EXERCISE = What you return should be every line below, word for word, and none of the images.
↓
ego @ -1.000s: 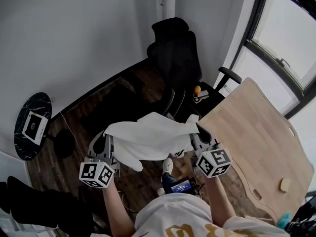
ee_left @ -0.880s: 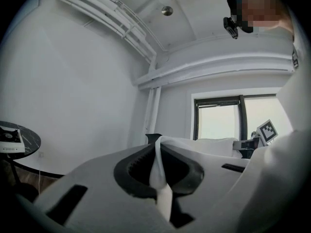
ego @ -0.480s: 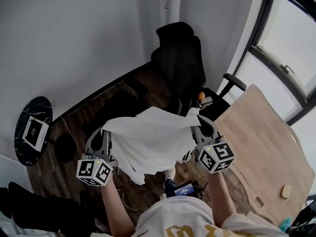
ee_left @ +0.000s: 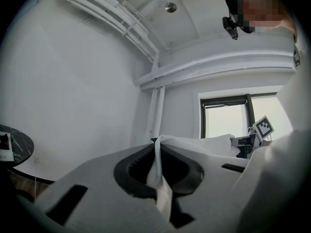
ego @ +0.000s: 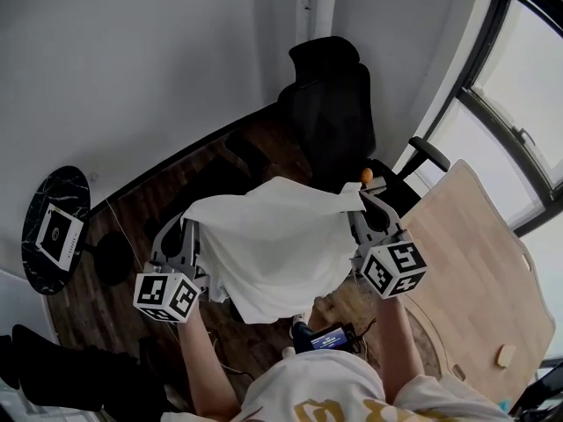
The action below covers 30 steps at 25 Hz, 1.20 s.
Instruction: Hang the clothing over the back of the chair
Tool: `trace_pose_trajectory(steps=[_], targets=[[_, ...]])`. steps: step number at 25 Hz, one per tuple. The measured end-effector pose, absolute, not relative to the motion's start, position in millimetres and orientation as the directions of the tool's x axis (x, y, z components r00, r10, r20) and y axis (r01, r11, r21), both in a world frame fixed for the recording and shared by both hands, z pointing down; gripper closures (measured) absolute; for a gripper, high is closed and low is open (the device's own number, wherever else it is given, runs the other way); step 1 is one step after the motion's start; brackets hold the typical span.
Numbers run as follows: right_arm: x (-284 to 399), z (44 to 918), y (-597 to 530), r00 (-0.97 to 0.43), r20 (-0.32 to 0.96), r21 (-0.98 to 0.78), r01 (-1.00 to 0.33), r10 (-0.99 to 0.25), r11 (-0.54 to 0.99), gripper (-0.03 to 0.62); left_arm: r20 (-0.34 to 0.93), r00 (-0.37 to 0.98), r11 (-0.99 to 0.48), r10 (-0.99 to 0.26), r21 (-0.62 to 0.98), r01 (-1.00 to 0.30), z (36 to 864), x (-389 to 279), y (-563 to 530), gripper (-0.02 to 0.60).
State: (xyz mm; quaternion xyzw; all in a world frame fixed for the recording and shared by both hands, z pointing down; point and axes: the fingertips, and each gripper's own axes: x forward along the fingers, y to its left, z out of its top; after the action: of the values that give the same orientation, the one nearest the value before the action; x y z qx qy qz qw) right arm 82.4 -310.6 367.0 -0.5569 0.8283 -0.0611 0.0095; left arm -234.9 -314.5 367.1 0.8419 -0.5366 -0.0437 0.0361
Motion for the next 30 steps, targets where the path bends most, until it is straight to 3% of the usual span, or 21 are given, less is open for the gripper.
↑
SOLVED PROBLEM =
ego @ -1.000s: 
ee_left @ -0.880s: 
ego @ -0.480s: 
ee_left @ +0.000s: 
ego @ +0.000s: 
The action below covers 30 steps at 25 Hz, 1.20 s.
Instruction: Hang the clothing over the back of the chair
Tool: `trace_pose_trajectory(steps=[_], targets=[[_, ...]])`. steps: step number at 25 Hz, one per tuple. The measured end-effector pose, absolute, not relative to the motion's start, position in millimetres and orientation as the directions of the tool's x axis (x, y, z components r00, r10, r20) and y axis (r01, r11, r21), both in a world frame fixed for the recording and shared by both hands, z pointing down; gripper closures (measured) absolute; for a gripper, high is closed and low is open (the device's own number, wherever else it is given, runs the other way); step 1 is one step after the motion's start; brackets hold the typical span.
Numbers run as follows: right_arm: x (-284 to 399), z (44 to 918), y (-597 to 530), r00 (-0.97 to 0.43), r20 (-0.32 to 0.96), r21 (-0.98 to 0.78), r01 (-1.00 to 0.33), r10 (-0.99 to 0.25), r11 (-0.54 to 0.99), gripper (-0.03 to 0.62); left_arm: r20 (-0.34 to 0.93), r00 (-0.37 to 0.98), r11 (-0.99 to 0.48), r10 (-0.99 to 0.26), r21 (-0.62 to 0.98), r01 (-1.00 to 0.30), z (36 to 864), x (-389 to 279), y (-563 to 530), gripper (-0.02 to 0.60).
State: (xyz mm; quaternion xyzw; all in a world frame fixed for the recording and shared by both hands, z pointing down; point and axes: the fingertips, and each gripper's own axes: x forward along the fingers, y to its left, z out of its top; after the action: of the values that give the same orientation, the one nearest the value before the action; x y z qx qy qz qw) right arm 82.4 -310.6 367.0 -0.5569 0.8283 -0.0611 0.0095; left arm -234.9 -314.5 367.1 0.8419 -0.5366 -0.0437 0.0361
Motion for the next 30 steps, targets where the path bends most, until it is straight to 3% of the usual span, or 21 are given, less is open for the gripper.

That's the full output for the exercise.